Мэгги замотала головой. Говоря это, Берти подходил все ближе и ближе, и девушка была вынуждена пятиться назад. Как объяснить ему, что вовсе не отвращение держит ее в стороне? На самом деле ей следовало бы прямо и откровенно заявить ему сейчас, что она не любит его и никогда не полюбит и что им лучше всего остаться просто друзьями...
Но разве могла сделать это бедная Мэгги, когда он стоял так близко, что она буквально слышала биение его сердца? Когда аромат его дыхания пьянил ее сильнее любого вина? Она была способна обманывать саму себя, притворяться перед всеми, но лгать и себе и ему одновременно она, увы, была не в состоянии.
Берти уловил замешательство девушки и воспользовался им.
— Значит, я вам не противен? — прошептал он. Сколько ласки было в этом шепоте...
— Нет. — Мэгги бессильно остановилась. Невозможно противиться неизбежному, она и так это делала слишком долго...
— И я могу надеяться на что-то? — так же чарующе продолжал Берти.
Этого Мэгги уже перенести не могла. Не отвечая, она подняла свои хрустальные глаза на Берти. Столько мольбы и нежности было в этом взгляде, что сердце Берти дрогнуло. Он действительно не испытывал ничего похожего ни к одной женщине.
Ему хотелось защитить Изабель от всего, а в первую очередь от самой себя, так как он ясно видел, что ее постоянно терзает что-то. Но как облегчить ее ношу, если она не желает довериться ему?
— Послушайте, Изабель, — начал он, но девушка закрыла ладонью его рот. Она чувствовала, что больше не в состоянии выносить его мягкий голос, и сознавала в себе пугающую готовность признаться ему во всем. Но зачем? Чтобы наблюдать потом, как он в ужасе отшатнется от нее? Нет, лучше молчать...

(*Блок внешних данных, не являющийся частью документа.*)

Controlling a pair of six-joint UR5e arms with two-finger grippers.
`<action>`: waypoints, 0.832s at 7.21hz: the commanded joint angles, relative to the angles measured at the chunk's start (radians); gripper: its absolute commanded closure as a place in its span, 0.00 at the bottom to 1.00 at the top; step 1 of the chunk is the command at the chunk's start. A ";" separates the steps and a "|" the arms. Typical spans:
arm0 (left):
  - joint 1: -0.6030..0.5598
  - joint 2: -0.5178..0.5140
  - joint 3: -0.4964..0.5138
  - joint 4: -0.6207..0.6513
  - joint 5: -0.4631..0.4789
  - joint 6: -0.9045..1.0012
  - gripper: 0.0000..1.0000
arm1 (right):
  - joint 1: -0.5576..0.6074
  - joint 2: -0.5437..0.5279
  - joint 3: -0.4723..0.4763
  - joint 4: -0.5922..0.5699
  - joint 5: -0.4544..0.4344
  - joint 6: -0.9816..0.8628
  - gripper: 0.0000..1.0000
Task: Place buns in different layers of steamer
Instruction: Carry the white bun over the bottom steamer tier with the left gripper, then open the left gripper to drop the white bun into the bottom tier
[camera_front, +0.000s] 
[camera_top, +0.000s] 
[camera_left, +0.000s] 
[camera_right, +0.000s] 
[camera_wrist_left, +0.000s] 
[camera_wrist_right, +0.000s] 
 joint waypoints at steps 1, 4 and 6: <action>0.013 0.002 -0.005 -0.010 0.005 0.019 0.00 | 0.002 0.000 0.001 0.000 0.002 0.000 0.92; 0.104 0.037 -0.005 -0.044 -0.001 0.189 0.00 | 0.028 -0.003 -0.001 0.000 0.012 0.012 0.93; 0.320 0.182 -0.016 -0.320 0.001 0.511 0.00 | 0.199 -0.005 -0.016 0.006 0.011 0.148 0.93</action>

Но такое молчание было не менее опасно, ибо ее рука по-прежнему оставалась у губ Берти, которые нежно целовали ее, и убрать ее оттуда не было никакой возможности. Разум Мэгги в полный голос кричал о том, что она совершает самый безумный поступок в своей жизни, но ее руки уже не слушались доводов рассудка. Тонкие пальцы девушки осторожно дотрагивались до щеки Берти. Мэгги наслаждалась этим простым прикосновением к его бархатной коже. Он затаил дыхание и чутко внимал ее нежным пальцам, боясь пошевелиться.
Рука Мэгги спустилась ниже, к его крепкой шее, и этого Берти уже не мог спокойно выносить. Он рванулся к девушке и сжал ее в объятиях. У нее перехватило дыхание, так сильны оказались его руки. Следующие несколько секунд Мэгги не чувствовала ничего, кроме его горячих губ, жадно терзающих ее рот. Все ее тело с неистовой страстью откликнулось на этот восхитительный поцелуй, последние возражения были потоплены в чувстве, внезапно накрывшем ее с головой...

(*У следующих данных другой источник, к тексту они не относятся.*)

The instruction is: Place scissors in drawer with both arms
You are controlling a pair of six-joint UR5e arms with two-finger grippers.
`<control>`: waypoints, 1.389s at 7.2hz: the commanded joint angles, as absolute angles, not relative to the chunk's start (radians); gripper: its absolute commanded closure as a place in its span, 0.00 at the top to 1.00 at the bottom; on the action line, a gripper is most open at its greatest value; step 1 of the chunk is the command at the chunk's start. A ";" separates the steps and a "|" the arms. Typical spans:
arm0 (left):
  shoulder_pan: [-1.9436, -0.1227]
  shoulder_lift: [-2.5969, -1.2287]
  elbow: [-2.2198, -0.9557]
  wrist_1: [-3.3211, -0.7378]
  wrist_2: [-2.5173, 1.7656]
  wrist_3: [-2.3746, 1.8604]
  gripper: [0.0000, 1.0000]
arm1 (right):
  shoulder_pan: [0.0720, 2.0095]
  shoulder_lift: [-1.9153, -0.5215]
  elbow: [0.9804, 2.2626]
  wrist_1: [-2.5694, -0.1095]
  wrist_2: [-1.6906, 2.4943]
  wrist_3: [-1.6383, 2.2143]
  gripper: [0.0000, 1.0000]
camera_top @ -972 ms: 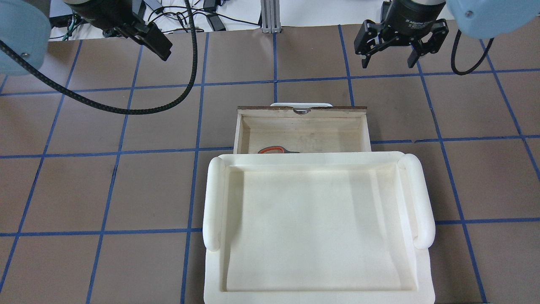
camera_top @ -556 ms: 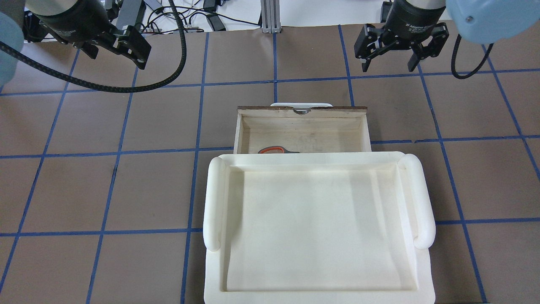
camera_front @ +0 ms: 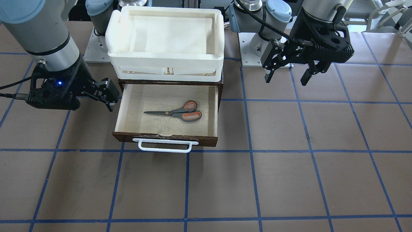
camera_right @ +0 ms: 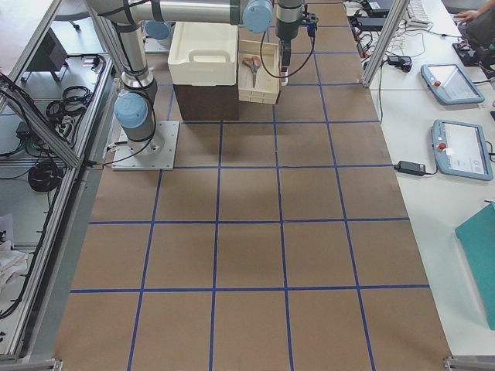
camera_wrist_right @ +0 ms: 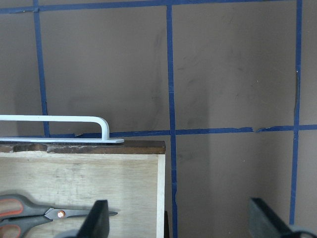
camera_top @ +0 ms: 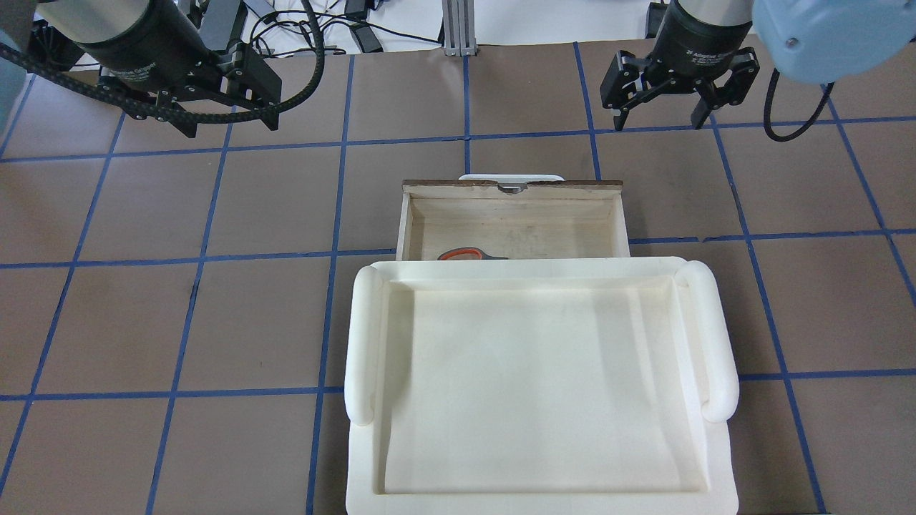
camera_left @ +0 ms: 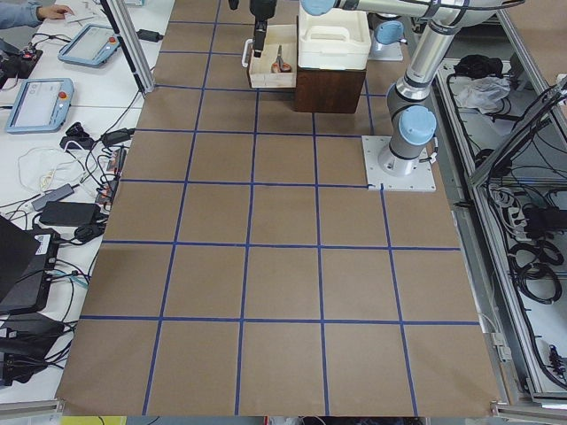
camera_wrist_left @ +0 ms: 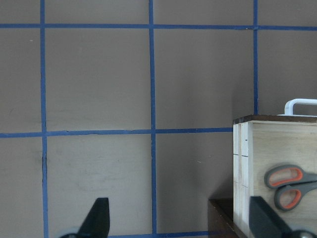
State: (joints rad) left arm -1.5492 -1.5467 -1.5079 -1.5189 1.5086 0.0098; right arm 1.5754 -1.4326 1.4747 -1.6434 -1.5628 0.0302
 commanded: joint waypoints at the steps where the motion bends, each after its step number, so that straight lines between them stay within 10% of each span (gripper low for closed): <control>1: -1.549 -1.546 -1.512 -1.548 1.531 -0.006 1.00 | 1.575 -1.434 1.477 -1.641 -1.563 0.037 1.00; 10: -1.559 -1.546 -1.523 -1.554 1.545 -0.003 1.00 | 1.578 -1.494 1.476 -1.569 -1.580 0.037 1.00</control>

Берти на мгновение оторвался от нее, чтобы прошептать:
— Я люблю тебя, Изабель.
Ее фальшивое имя, произнесенной с такой нежностью, немедленно вернуло Мэгги на грешную землю. Ее сердце с сожалением покинуло райский остров мечты и приготовилось к возвращению на холодный материк реальности.
Ты дважды воровка, Мэгги Грин, сурово сказала девушка себе. Ты крадешь сердце Берти и заришься на его алмазы. Опомнись!

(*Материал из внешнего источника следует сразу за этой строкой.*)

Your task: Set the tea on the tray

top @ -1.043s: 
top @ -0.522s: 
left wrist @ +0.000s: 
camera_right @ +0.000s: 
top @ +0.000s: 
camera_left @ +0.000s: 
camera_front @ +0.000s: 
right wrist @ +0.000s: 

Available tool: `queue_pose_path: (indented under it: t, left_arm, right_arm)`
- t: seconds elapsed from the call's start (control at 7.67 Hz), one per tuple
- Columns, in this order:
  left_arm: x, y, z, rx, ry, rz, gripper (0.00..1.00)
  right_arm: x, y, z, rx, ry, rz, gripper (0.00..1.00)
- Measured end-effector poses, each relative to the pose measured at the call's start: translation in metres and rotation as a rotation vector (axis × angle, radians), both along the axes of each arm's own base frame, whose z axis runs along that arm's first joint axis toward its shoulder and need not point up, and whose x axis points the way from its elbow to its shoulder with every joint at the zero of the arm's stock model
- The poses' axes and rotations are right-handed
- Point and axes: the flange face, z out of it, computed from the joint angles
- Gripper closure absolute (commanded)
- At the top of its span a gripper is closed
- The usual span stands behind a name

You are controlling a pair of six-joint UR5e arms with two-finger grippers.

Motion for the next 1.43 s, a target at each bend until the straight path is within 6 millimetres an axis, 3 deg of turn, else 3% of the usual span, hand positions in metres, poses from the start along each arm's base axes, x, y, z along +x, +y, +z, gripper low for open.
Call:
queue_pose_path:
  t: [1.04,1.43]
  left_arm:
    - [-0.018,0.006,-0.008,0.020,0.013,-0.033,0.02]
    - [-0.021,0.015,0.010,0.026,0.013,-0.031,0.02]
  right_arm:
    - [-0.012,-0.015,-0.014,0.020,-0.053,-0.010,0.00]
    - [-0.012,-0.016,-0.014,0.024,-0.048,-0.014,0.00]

Это внушение подействовало, и девушка отстранилась от Бертрама, который очень неохотно выпустил ее из объятий.
— Я что-то сделал не так? — в растерянности спросил он. — Скажи мне, Изабель.
Слышать это имя из его уст было невыносимо, и Мэгги еле заметно поморщилась.
— Прости, если я был груб с тобой, но ты сводишь меня с ума...
Мэгги почувствовала, что если он будет продолжать в таком духе, то она снова не сможет противиться его желанию. Но попадаться в ту же ловушку опять она не собиралась.
— Берти, прошу тебя, мне необходимо как следует подумать, — взмолилась она. — Оставь меня, пожалуйста, одну. Так надо.
Она вложила в эту просьбу всю твердость, на какую была способна в этот момент. Наверное, у нее неплохо получилось, раз огонь в глазах Берти погас и он вздохнул, подчиняясь нежному тирану.
— Хорошо. Тогда спокойной ночи, Изабель, — произнес он и направился к двери, всей душой надеясь, что она позовет его обратно.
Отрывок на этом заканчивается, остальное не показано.